Wednesday, May 11, 2022

La faute de l’abbe Mouret (Georges Franju, 1970)

 

Georges Franju’s La faute de l’abbe Mouret contains major elements of both hell-and-damnation Catholic severity and flower child-inflected dreaminess; one’s assessment of the film’s success (mine differed across separate viewings) may depend on the extent to which the two cohere. Young Abbott Mouret, bearing a Bressonian pallor and sense of self-denial, serves in a rural village of little apparent piety (the film opens on two locals having sex in a field), and after a sudden collapse which largely wipes out his memory, he’s taken by unknown means to a nearby house occupied by a fiery atheist, whose daughter Albine nurses him back to health. The two walk daily in the adjacent walled-off garden (visualized in extravagantly lovely terms, its centerpiece an overpowering abundance of flowering roses), where they eventually make love, like two innocents discovering something that was previously beyond imagining. But a prolonged shot of a snake on a tree makes all too clear the fragile nature of this paradise, and when a storm brings down the wall, Mouret’s memory returns, along with an even more austere sense of vocation. The film contains some punishing moments, such as Mouret’s unrelenting colleague terrorizing children with his pitch-black vision of their future, but the proffered alternative is no less ungrounded; Albine claims that the garden supposedly contains a magic tree that distorts one’s sense of time, and tells him an origin story that sounds like a fairy tale. Mouret’s actions end in tragedy, triggering one of cinema’s more unusual suicides, and a shocking act of violence; the final scene, a fusion of inner and outer worlds, could be read to suggest that Mouret’s external fealty shrouds a transgressive inner life, even a surrender to the devil. Given the considerably lighter nature of Franju’s subsequent film, Shadowman, it may constitute the last great enigma of a fascinatingly shifting body of work.  

Wednesday, May 4, 2022

Absolution (Anthony Page, 1978)

 

Richard Burton’s Catholic priest in Anthony Page’s Absolution might be viewed as an amalgam of many of his then-most recent roles: Exorcist II (in which he also played a priest), Equus (written by Peter Shaffer, whose brother Anthony wrote Absolution), and The Medusa Touch (where his character’s rage against society is so powerful that it can overcome the laws of nature): all roles which in one way or another tried to make a strength out of the actor’s customary stiffness (whereas the one not listed above, The Wild Geese, tried in futility to ignore it).
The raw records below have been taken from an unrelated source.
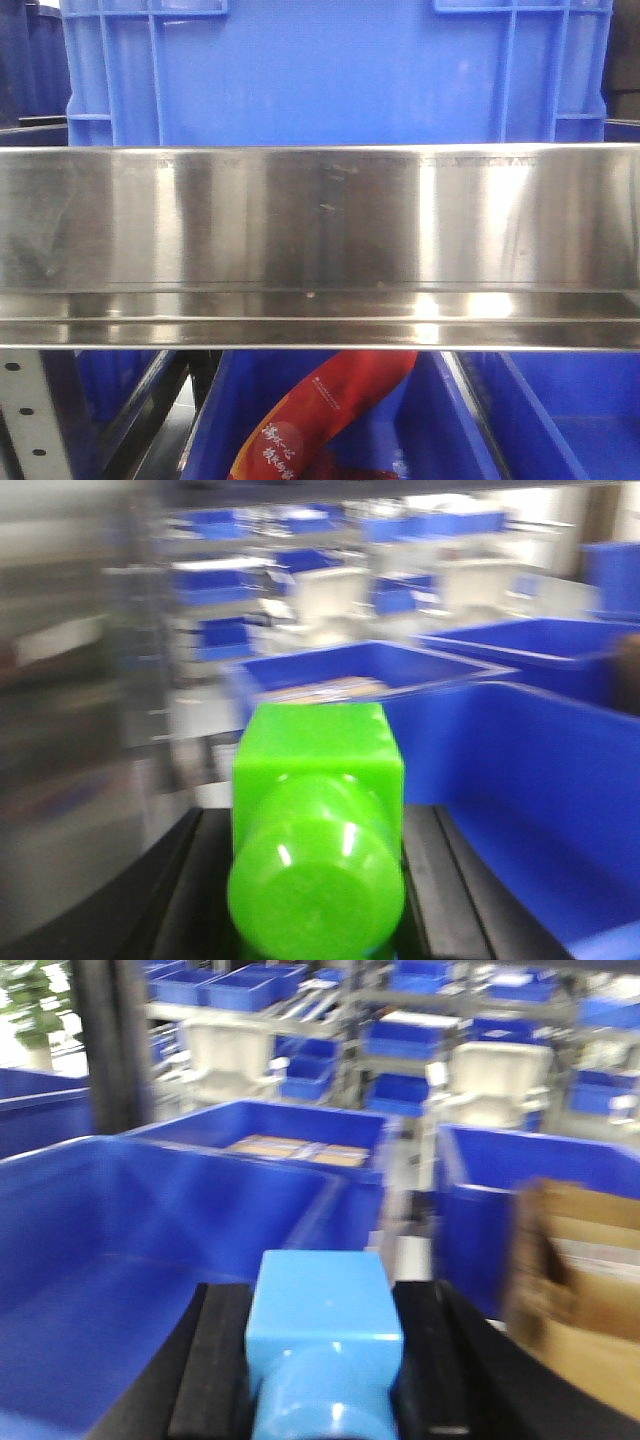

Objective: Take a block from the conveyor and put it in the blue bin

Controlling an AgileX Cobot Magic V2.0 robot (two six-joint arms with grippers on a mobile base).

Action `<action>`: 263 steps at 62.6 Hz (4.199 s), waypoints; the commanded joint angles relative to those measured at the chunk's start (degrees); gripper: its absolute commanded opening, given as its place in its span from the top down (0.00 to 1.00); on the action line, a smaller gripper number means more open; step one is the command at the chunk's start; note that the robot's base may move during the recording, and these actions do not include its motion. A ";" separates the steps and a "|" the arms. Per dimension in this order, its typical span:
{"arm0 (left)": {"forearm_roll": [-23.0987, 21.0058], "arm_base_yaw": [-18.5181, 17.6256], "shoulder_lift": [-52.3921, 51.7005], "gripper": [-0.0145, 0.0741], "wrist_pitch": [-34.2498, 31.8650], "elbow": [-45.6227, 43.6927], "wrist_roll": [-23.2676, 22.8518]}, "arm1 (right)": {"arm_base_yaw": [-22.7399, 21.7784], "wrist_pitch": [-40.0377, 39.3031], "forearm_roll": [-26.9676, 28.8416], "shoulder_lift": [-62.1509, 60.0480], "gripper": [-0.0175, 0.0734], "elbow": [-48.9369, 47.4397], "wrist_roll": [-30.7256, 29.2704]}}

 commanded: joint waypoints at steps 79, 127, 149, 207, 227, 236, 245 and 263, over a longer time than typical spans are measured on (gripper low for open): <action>-5.92 -11.04 28.13 0.48 5.17 -21.69 0.22 | 13.31 -10.02 7.27 25.38 0.42 -12.05 -0.62; -9.33 1.90 4.72 0.96 -1.45 1.94 -0.03 | -1.38 -15.78 7.27 3.74 0.99 8.30 -0.62; -11.09 2.85 -17.69 0.96 -5.87 28.57 -0.03 | -1.38 -17.41 7.27 -17.27 0.99 31.47 -0.62; -11.09 2.85 -34.04 0.96 -5.50 34.74 -0.03 | -1.38 -16.69 7.27 -28.82 0.99 33.77 -0.62; -11.09 2.85 -34.04 0.96 -5.50 34.74 -0.03 | -2.86 -16.54 -4.75 -32.07 0.99 40.73 7.08; -11.09 2.85 -34.04 0.96 -5.50 34.74 -0.03 | -5.30 -16.44 -12.73 -35.99 0.99 45.00 15.19; -11.09 2.85 -34.04 0.96 -5.50 34.74 -0.03 | -7.52 -16.55 -12.73 -40.38 0.99 49.90 15.19; -11.09 2.85 -34.04 0.96 -5.50 34.74 -0.03 | -8.20 -17.36 -13.63 -46.10 0.99 55.17 15.19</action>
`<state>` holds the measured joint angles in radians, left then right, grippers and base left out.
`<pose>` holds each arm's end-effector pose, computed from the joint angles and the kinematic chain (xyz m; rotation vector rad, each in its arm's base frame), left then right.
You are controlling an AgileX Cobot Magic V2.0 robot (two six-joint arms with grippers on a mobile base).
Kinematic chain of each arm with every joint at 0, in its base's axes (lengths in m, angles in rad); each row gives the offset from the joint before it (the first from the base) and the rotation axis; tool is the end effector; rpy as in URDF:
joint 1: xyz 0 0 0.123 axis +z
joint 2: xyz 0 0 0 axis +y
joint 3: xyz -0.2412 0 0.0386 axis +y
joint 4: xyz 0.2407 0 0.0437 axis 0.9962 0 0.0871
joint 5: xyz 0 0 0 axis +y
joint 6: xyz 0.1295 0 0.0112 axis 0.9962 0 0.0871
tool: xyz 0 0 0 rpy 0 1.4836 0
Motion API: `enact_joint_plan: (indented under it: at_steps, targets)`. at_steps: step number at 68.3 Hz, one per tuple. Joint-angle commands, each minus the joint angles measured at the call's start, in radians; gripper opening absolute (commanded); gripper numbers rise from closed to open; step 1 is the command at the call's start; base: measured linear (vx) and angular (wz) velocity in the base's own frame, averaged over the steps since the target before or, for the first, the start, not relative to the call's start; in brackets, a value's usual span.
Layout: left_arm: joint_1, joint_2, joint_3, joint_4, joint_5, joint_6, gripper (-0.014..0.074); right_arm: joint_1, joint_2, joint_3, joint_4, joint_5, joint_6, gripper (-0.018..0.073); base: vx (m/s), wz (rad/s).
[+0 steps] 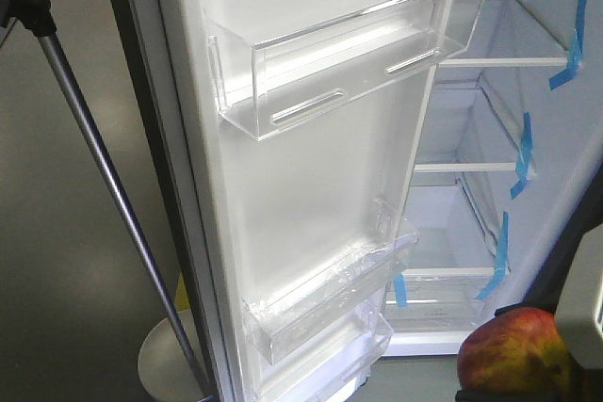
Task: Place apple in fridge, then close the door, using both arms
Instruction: 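Approach the open refrigerator door bins with the apple held, then raise the right gripper with the apple over the upper door bin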
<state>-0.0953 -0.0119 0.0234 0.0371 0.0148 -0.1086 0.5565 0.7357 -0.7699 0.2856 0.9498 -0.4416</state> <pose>0.1287 -0.0122 0.2074 0.0175 1.5112 -0.1334 0.1315 0.1169 0.2738 -1.0632 2.1410 0.4099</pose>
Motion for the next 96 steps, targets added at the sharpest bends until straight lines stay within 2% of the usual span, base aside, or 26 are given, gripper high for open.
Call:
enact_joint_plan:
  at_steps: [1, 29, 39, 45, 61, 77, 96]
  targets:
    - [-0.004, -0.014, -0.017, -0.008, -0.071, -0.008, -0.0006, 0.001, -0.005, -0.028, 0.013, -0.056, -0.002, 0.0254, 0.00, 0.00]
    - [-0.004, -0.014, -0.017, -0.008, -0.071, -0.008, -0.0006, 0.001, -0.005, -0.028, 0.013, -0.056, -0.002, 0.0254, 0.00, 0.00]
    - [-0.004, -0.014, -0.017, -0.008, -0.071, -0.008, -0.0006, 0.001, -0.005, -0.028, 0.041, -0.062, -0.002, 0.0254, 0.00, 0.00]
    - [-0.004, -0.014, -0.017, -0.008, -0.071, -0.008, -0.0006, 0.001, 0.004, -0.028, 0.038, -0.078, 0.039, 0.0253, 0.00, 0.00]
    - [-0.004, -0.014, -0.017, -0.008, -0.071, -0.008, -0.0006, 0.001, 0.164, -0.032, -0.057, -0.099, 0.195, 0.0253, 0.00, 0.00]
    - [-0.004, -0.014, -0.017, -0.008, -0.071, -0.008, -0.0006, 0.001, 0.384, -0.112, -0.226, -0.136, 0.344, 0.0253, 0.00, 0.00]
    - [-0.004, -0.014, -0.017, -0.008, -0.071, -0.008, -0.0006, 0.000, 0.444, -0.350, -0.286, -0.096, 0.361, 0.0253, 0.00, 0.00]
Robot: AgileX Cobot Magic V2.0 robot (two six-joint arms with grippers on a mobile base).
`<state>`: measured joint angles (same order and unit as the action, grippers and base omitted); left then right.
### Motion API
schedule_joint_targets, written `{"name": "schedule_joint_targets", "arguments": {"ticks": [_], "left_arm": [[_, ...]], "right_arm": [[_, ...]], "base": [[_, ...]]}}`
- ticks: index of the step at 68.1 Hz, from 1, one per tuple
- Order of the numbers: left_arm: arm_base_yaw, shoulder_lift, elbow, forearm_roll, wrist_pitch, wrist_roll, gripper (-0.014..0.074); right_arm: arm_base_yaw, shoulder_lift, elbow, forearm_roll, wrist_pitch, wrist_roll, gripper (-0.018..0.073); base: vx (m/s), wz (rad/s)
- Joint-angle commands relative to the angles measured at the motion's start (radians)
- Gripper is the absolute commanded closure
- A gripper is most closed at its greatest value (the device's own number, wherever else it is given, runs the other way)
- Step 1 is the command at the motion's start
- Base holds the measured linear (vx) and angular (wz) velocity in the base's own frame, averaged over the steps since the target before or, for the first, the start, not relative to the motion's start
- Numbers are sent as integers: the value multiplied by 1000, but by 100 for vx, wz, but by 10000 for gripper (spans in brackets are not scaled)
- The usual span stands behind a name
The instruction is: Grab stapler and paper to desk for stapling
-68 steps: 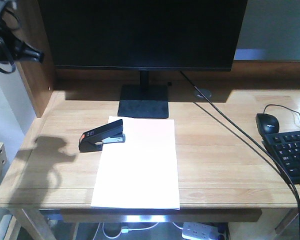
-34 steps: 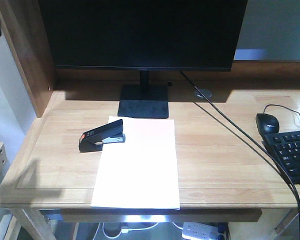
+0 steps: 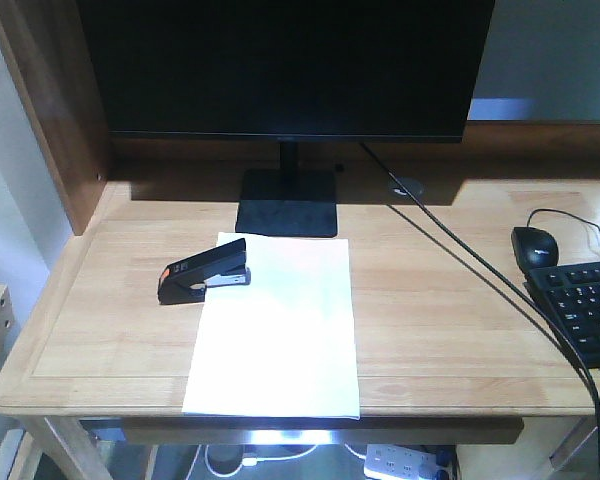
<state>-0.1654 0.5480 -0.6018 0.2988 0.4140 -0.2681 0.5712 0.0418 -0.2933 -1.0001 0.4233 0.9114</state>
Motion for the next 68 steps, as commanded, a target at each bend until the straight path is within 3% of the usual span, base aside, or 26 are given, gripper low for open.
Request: {"name": "schedule_joint_targets", "arguments": {"ticks": [1,23,68], "left_arm": [[-4,-112,48,-14,-84,-10,603],[-4,-437,246,-64,-83,-11,603],[-4,-447,270,-64,-63,-10,603]], "right_arm": [[-4,14,-23,-33,-41,-1,-18],[-4,14,-23,-36,-47,-1,-18],[-4,14,-23,-39,-49,-1,-18]], "base": [[0,0],[0,0],[0,0]]}}
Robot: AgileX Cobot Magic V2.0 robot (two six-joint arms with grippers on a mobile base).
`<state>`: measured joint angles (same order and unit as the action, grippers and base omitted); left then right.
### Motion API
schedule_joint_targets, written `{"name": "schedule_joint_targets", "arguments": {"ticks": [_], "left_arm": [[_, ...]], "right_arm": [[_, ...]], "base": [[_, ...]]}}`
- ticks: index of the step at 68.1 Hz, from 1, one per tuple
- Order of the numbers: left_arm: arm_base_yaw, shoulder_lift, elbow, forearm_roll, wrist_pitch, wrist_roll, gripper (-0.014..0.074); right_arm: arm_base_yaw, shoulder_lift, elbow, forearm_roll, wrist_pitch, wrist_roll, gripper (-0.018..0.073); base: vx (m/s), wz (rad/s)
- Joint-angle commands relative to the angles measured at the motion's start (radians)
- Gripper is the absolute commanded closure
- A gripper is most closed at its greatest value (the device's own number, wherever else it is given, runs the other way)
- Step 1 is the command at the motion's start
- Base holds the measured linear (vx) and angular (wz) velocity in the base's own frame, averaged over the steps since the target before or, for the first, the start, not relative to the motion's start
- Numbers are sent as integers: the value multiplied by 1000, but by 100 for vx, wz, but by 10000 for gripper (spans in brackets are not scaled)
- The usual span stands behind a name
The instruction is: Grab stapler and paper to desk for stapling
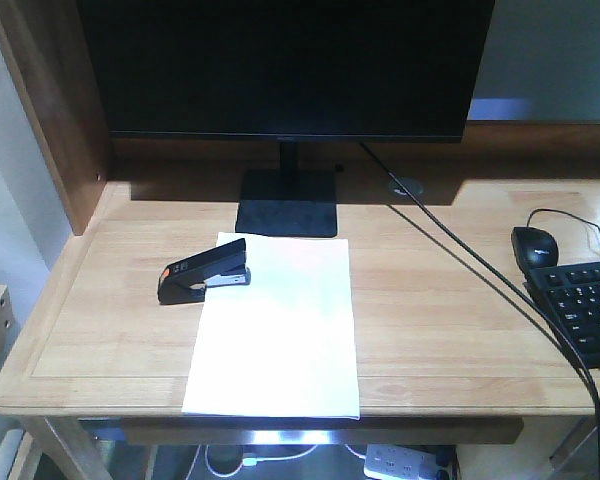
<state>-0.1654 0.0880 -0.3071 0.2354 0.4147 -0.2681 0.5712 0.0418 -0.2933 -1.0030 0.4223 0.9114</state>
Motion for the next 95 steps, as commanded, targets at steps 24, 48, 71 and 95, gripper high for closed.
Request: {"name": "schedule_joint_targets", "arguments": {"ticks": [24,48,71,95], "left_arm": [[-4,13,-25,-1,-64,-10,603],[-4,13,-25,-1,-64,-10,603],[-4,13,-25,-1,-64,-10,603],[0,6,-25,-7,-55,-10,603]], "right_arm": [[-4,15,-23,-61,-1,1,249],[-4,15,-23,-58,-10,-4,571],[-4,15,-23,-58,-10,-4,569],[-4,15,-23,-58,-10,-4,569]], "base": [[0,0],[0,0],[0,0],[0,0]]}}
His character in Absolution, Father Goddard, is a teacher at a boys’ school who comes to believe that his star pupil Benjie (Dominic Guard) has in effect fallen under the influence of Satan (Billy Connolly plays the serpent who leads him astray, a drifter called Blakey who hangs around the school grounds); Benjie starts using the confessional to taunt Goddard first with made-up sins, and then apparently with real and horrific ones, including the murder of Blakey, knowing that Goddard can’t repeat any of it to anyone. The movie’s interest in its cloistered world is unfortunately limited, with only one other boy (played by Kes’s David Bradley) portrayed in any depth (not that the adults register either, beyond Goddard and Blakey), and the briefest possible glimpses of such standard transgressions as girlie magazines and cigarette smoking. Although Catholic teachings and rituals are inherent to the plot, the film seems mainly interested in them as devices; it’s interesting to imagine what a more cerebral or intense director could have done with it. Such a director might have gotten something very powerful out of Burton; even so, the actor is at his latter-day best here, conveying sheer inner torture at a situation that rapidly surpasses both his analytical capacities and his faith.